Fare la spesa nell’era del Covid-19

Foto di Stefania Gallotta.

Fare la spesa non è più come prima. Il Covid-19 si è impossessato di tutto. Delle nostre giornate, della nostra libertà e delle nostre abitudini, compresa quella collettiva del fine settimana quando, quasi rispondendo a un richiamo, tutti andavamo ad affollare i supermercati. Fare la spesa è diventata un’azione circospetta, l’altro è una minaccia che ci guarda da sopra una mascherina. La liturgia del weekend, con l’andirivieni svagato fra corridoi tirati a lucido e scaffali traboccanti di cibarie, adesso assomiglia a un rito funebre. Il morto non c’è, ma è come se ci fosse. Da qualche parte, tra le mura di una casa o in un ospedale, ci sta pensando il coronavirus. A nulla servono i messaggi rassicuranti delle istituzioni e delle star. La coda dei carrelli davanti alle porte automatiche dei market spazza via qualsiasi sentimento di coraggio, facendoci piombare dentro ricordi che non ci appartengono. Sullo sfondo immagini sfuocate di guerra e miseria. Ma noi che c’entriamo?

Non è un food reality, ma noi siamo i concorrenti

Vorremmo essere gli osservatori, e pure a distanza, di una foto ingiallita. Ma nella foto ci siamo noi. Siamo noi che spingiamo lentamente il carrello, in preda all’angoscia che, una volta varcata la soglia, sui ripiani sia rimasto qualcosa. Persino le penne lisce, sempre meglio di niente. E dire che fino a qualche settimana fa ci appassionavano i food reality e le competizioni gastronomiche. Ora, invece, fare provviste non ha nulla di divertente. Non è come quando in tv i contendenti corrono ad approvvigionarsi nelle dispense perfette degli studi televisivi. Fare la spesa è ormai una prigione, la stessa delle nostre pareti domestiche che non possiamo abbandonare senza incorrere in una multa o, peggio ancora, nell’ammenda risolutiva del virus. Quando, alla fine, riusciremo a entrare, scopriremo che tutto, più o meno, è uguale a come l’avevamo lasciato. Le verdure, il reparto delle carni, il pesce, lo scatolame. Nessuno tsunami di mani ce lo ha portato via. Eppure l’angoscia rimane.

Quando la spesa era quella della Boquería di Montalbán

Era bello quando ritrovavamo i nostri tic e la nostra normalità tra le pagine di Manuel Vázquez Montalbán, ad esempio quelle del romanzo L’uomo della mia vita in cui Pepe Carvalho, l’investigatore nato dalla penna dello scrittore catalano, viene descritto con la spesa appena fatta alla Boquería di Barcellona:

Anche quel mercato era diventato un cantiere e Carvalho temeva gli piovessero addosso le disinfestazioni che avevano eliminato tutti i batteri e tutti i virus della città.

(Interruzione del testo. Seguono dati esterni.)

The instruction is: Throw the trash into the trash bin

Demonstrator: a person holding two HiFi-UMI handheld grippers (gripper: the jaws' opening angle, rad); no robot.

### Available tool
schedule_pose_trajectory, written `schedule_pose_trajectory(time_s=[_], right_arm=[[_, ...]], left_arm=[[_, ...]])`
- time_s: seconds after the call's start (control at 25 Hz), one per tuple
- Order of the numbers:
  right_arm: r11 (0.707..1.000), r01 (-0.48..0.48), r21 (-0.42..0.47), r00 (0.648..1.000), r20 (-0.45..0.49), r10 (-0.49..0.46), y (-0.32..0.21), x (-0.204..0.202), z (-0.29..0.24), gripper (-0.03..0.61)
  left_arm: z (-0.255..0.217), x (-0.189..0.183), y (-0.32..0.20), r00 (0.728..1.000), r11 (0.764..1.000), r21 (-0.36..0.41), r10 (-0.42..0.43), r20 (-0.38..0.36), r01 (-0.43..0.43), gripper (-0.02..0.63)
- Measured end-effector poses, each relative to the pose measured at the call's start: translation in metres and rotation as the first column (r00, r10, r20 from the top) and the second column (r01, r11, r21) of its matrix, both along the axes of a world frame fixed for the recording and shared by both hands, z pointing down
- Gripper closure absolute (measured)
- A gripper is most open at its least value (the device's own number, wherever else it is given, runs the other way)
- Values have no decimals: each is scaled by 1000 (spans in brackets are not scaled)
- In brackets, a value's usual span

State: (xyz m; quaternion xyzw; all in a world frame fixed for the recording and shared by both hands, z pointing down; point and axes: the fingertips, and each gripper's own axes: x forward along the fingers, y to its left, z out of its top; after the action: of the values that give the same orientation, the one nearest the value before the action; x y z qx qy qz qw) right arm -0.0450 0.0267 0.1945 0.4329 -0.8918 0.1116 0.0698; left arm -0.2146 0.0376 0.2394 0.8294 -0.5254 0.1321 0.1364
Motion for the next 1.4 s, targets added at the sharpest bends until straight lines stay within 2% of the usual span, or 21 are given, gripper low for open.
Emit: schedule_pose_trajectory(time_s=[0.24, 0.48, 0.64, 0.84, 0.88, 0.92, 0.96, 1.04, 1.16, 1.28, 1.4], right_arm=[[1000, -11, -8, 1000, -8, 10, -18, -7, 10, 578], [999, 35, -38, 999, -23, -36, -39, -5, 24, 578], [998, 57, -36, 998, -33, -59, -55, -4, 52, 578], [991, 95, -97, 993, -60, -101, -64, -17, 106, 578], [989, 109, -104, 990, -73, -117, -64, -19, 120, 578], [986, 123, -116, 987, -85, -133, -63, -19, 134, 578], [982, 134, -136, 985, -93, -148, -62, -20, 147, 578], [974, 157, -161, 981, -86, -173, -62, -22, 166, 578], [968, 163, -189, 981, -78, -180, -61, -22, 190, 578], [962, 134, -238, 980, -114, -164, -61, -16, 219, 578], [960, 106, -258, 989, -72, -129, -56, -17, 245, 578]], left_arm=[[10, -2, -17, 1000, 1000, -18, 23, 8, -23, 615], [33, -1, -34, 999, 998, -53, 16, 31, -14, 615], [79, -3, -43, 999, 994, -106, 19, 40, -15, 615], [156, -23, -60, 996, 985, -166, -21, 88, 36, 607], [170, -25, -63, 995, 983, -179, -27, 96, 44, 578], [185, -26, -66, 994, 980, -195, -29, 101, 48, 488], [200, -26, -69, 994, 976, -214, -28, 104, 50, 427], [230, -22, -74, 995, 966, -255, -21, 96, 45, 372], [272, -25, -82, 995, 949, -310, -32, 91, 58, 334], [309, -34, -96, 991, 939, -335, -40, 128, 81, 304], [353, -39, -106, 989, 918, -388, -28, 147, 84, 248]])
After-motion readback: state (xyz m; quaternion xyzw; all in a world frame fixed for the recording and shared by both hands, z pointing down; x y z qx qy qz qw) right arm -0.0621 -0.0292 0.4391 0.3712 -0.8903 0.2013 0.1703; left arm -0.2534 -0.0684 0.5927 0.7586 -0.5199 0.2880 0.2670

Si era fatto disossare delle cosce di pollo, aveva comprato delle salsicce per farcirle e cucinarle con una tecnologia d’avanguardia, una salsa con noci tritate insieme a un paesaggio di carciofi. “Le noci favoriscono il colesterolo buono e diminuiscono quello cattivo,” aveva detto davanti alle telecamere un esperto dall’aspetto gravemente malato, forse per non aver mangiato a suo tempo noci e carciofi. Carvalho sapeva tutto dei carciofi, se li fai stufati ne salvi le proprietà e i sapori e, come annunciavano i loro apologeti ai quattro venti, sono un alimento completo e poco dannoso per la gente della sua età.

Il carrello della spesa come barriera contro il virus

Le ricette di Carvalho non hanno mai convinto il commissario Montalbano, il cui nome Andrea Camilleri ha scelto proprio in onore di Montalbán. Troppo elaborata la cucina delle Ramblas per il palato del poliziotto siciliano. Ma tutto questo adesso appare un’eco lontanissima di una gioventù perduta. L’oggi coincide con l’incombenza spaurita del doversi procacciare i viveri, prima che finiscano, prima che sia troppo tardi. La prossima volta potrebbe non esserci più niente e, comunque, si vorrebbe tornare fra un mese o un anno, quando il coronavirus sarà scomparso. Si vorrebbe tornare quando fare la spesa sarà di nuovo un’esperienza travolgente, come un tempo al supermercato, alla Boquería o alla Vucciria. E anche se la memoria tende a colorire un passato che non c’è mai stato, è preferibile al presente, a questo carrello spinto quasi fosse una barriera contro il contagio. Con in tasca l’ultimo modulo per l’autocertificazione, si procede in fila, aspettando il proprio turno.